_THE TASK_
Return the listing that follows exactly, with no pictures included.

-- Opening Marker --

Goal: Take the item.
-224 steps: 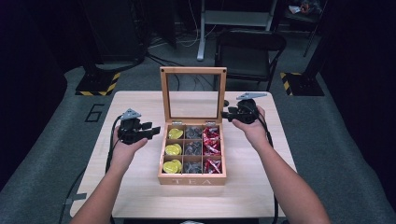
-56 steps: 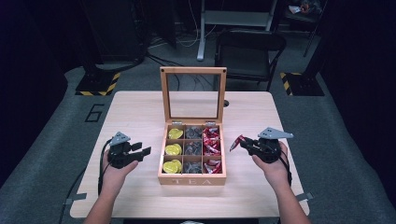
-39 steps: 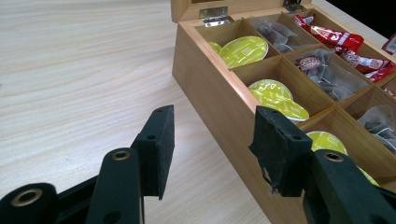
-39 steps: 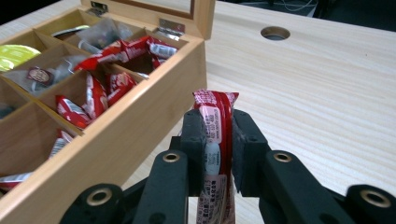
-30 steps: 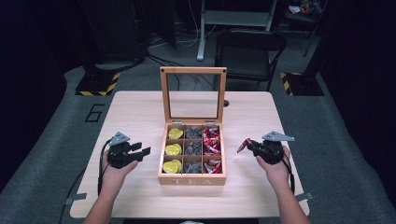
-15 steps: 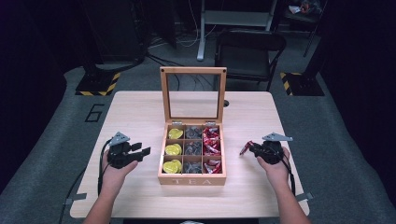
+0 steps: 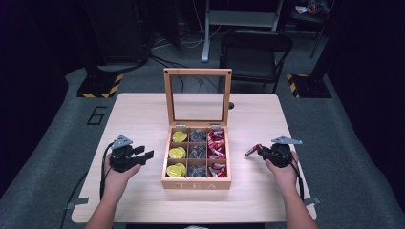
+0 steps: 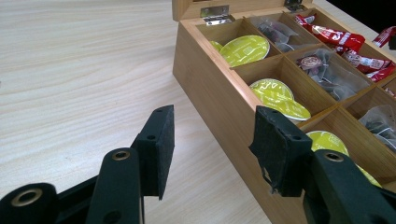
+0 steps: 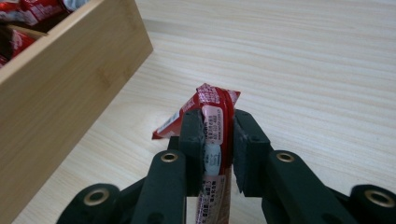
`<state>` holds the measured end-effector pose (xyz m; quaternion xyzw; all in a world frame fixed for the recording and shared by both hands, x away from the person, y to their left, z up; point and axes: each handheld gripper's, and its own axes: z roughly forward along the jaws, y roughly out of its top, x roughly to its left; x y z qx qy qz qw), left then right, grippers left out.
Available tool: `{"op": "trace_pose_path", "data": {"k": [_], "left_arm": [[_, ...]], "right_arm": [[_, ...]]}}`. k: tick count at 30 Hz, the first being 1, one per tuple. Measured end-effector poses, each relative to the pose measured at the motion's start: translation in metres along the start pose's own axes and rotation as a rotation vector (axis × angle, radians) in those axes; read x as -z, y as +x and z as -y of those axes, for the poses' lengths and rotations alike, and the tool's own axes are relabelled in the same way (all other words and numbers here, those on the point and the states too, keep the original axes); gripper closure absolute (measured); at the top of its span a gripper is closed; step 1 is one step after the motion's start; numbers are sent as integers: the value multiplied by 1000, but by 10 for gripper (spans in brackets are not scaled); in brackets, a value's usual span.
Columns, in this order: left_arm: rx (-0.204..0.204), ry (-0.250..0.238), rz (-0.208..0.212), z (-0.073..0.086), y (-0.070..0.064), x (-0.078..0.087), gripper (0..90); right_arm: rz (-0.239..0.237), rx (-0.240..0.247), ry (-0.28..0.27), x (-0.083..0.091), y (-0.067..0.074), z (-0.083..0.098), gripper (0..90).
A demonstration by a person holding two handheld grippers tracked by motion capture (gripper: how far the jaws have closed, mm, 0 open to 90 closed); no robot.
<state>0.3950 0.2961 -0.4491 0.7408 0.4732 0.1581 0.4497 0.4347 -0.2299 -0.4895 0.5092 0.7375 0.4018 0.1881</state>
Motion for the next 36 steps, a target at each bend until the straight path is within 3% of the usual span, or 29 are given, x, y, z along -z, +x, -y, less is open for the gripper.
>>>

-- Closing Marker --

_TASK RESULT_
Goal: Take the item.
-224 steps: 
-56 steps: 
-39 steps: 
-39 steps: 
-30 steps: 
-15 steps: 
+0 steps: 
+0 steps: 
+0 steps: 
`<state>` holds the measured end-effector pose (xyz m; quaternion xyzw; all in a world frame fixed for the recording and shared by both hands, x away from the person, y to their left, z up; point and axes: each handheld gripper's, and its own axes: z roughly forward along the jaws, y roughly out of its top, x roughly to its left; x y z qx qy qz qw), left then right, grippers left out.
Available tool: `{"op": "trace_pose_path", "data": {"k": [_], "left_arm": [[_, ...]], "right_arm": [[_, ...]]}}`. k: tick count at 30 Hz, the first being 1, one per tuple. Measured end-effector poses, each relative to the pose measured at the motion's start: translation in metres along the start pose's own axes and rotation as a rotation vector (axis × angle, radians) in those axes; read x as -z, y as +x and z as -y of those axes, for the poses' lengths and rotations alike, and the tool's own axes are relabelled in the same way (all other words and numbers here, those on the point and the states too, keep the original axes); gripper closure absolute (measured); at the top of its span a gripper is closed; step 1 is one step after the motion's start; numbers are sent as integers: the value multiplied by 1000, but by 10 for gripper (spans in brackets are not scaled); in brackets, a value's usual span.
Columns, in this order: left_arm: rx (-0.204..0.204), ry (-0.250..0.238), rz (-0.208..0.212), z (-0.073..0.086), y (-0.070..0.064), x (-0.078..0.087), gripper (0..90); right_arm: rz (-0.239..0.237), rx (-0.240..0.247), ry (-0.28..0.27), x (-0.083..0.091), y (-0.067..0.074), z (-0.083..0.098), gripper (0..90).
A demonstration by a person holding two handheld grippers tracked by motion capture (gripper: how far the jaws have closed, mm, 0 open to 90 closed); no robot.
<state>0.3950 0.2961 -0.4491 0.7408 0.4732 0.1581 0.4497 0.4347 -0.2299 -0.4895 0.5092 0.7375 0.4018 0.1881</state>
Motion for the next 36 steps, a target at each bend until the straight path is within 3% of the usual span, or 29 are given, x, y, z along -z, +x, -y, less is open for the gripper.
>>>

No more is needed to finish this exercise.